By Yadarisa Shabong
(Reuters) – British bookmakers have seen a surge in the number of bets placed on the Women’s World Cup compared with previous years, though the timing of the matches meant betting volumes were down on last year’s European Championship.
Britain’s William Hill, now owned by bookmaker 888, said it has taken 900,000 bets on one of the biggest women’s sporting events in the world, which is being hosted by Australia and New Zealand.
“The reduction in quantity versus the Euros could be as a result of the morning kick-off times, but it still is significantly more than we would have taken a few years ago,” said William Hill spokesperson, Lee Phelps.
Entain, owner of Ladbrokes and Coral brands, said it saw “exponential growth” in betting on the sport and a record number of women globally placing bets.
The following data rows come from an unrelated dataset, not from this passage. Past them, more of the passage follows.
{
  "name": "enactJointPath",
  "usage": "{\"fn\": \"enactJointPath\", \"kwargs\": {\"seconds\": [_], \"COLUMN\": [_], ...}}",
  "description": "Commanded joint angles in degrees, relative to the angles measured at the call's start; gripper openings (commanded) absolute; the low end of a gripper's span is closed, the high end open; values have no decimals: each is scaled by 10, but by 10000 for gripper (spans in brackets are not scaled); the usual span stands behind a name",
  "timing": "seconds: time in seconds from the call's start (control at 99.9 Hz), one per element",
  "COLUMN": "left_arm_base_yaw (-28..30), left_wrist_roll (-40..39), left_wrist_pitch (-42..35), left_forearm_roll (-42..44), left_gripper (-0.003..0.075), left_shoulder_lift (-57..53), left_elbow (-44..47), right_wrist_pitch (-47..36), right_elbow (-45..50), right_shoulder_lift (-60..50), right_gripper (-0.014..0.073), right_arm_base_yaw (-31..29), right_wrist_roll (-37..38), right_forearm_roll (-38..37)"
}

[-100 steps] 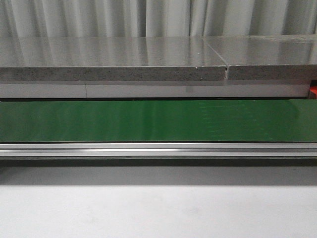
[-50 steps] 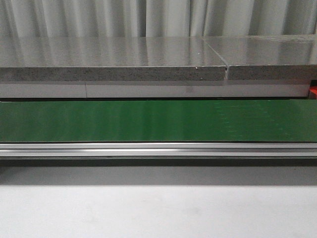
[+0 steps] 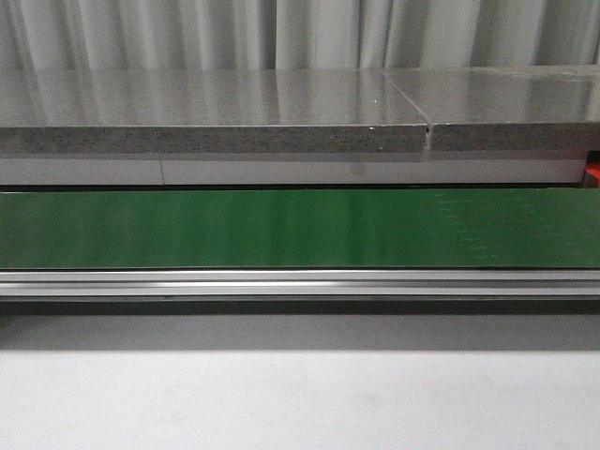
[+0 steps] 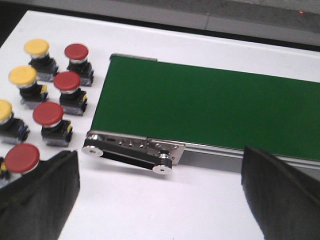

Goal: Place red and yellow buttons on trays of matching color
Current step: 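Move the left gripper down over the red push-button beside the belt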

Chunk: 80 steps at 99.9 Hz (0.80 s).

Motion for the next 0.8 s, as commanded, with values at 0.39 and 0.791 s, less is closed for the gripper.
{"fn": "enactJointPath", "kwargs": {"seconds": [0.39, 0.791], "left_arm_base_yaw": [0, 109], "left_wrist_roll": [-245, -296], "left_wrist_pitch": [7, -64], "left_forearm_roll": [195, 204], "left_gripper": [582, 582], "left_shoulder_lift": [135, 279], "left_elbow": [-20, -20], "right_wrist_pitch": [-47, -47], "right_elbow": [-5, -5], "right_shoulder_lift": [-8, -8], "right_gripper": [-67, -67], "right_arm_base_yaw": [-1, -1], "right_wrist_roll": [-3, -3], "right_forearm_roll": [-6, -6]}}
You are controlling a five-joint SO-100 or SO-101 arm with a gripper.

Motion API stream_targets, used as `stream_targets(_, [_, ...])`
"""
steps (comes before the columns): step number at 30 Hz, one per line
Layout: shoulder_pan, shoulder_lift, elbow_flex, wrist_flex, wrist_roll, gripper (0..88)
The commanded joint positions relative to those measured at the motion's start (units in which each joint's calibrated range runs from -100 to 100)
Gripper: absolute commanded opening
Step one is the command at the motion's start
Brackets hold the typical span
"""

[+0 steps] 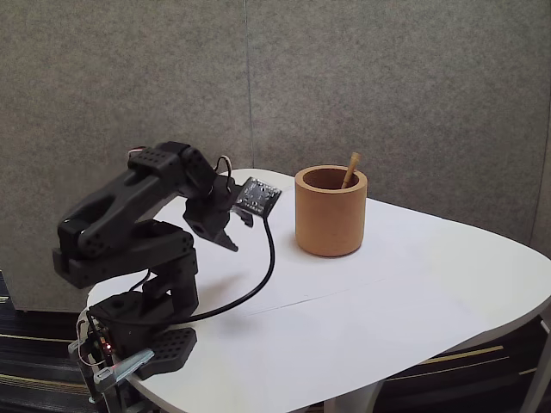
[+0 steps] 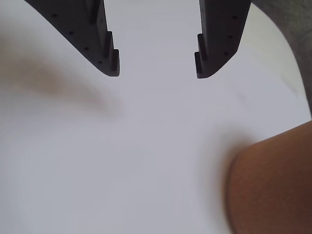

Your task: Grab the pen and put it in the pen holder.

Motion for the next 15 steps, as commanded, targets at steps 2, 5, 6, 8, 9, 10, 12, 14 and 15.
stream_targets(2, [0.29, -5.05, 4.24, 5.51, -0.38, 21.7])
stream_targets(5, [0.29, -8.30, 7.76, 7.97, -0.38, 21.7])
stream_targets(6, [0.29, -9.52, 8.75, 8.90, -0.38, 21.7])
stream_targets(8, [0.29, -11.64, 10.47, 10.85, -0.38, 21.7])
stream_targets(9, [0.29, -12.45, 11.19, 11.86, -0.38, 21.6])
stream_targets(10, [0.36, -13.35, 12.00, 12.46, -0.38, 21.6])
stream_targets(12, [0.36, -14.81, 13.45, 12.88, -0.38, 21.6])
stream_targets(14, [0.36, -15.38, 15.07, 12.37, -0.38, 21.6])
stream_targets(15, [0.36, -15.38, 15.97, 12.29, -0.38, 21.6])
The first three England games saw one-fifth of bets placed by women, it said.
“More of our customers are finding new ways to support their favourite teams – and that’s with a bet,” said Entain’s Chief Commercial Officer Dominic Grounsell.
Betting on the co-host and semi-finalist Australia saw a 200% increase, fuelled by the Matildas strong run.
The size of the women’s sports betting market has grown rapidly, with soccer clocking an annual market growth rate of about 20% since 2020, according to a study conducted by the German Sport University Cologne published in July.
Soccer leads the way in terms of the number of people betting and placing bets, and the number of women betting on women’s soccer has doubled annually, the study said.
Last summer’s European Championship was the biggest women’s event for Flutter and Entain and women’s sports have shown to be a lucrative opportunity for bookmakers and the betting industry.
Entain did not immediately disclose the number of bets placed on the World Cup. A record 1.5 million online bets were placed on last year’s Euros.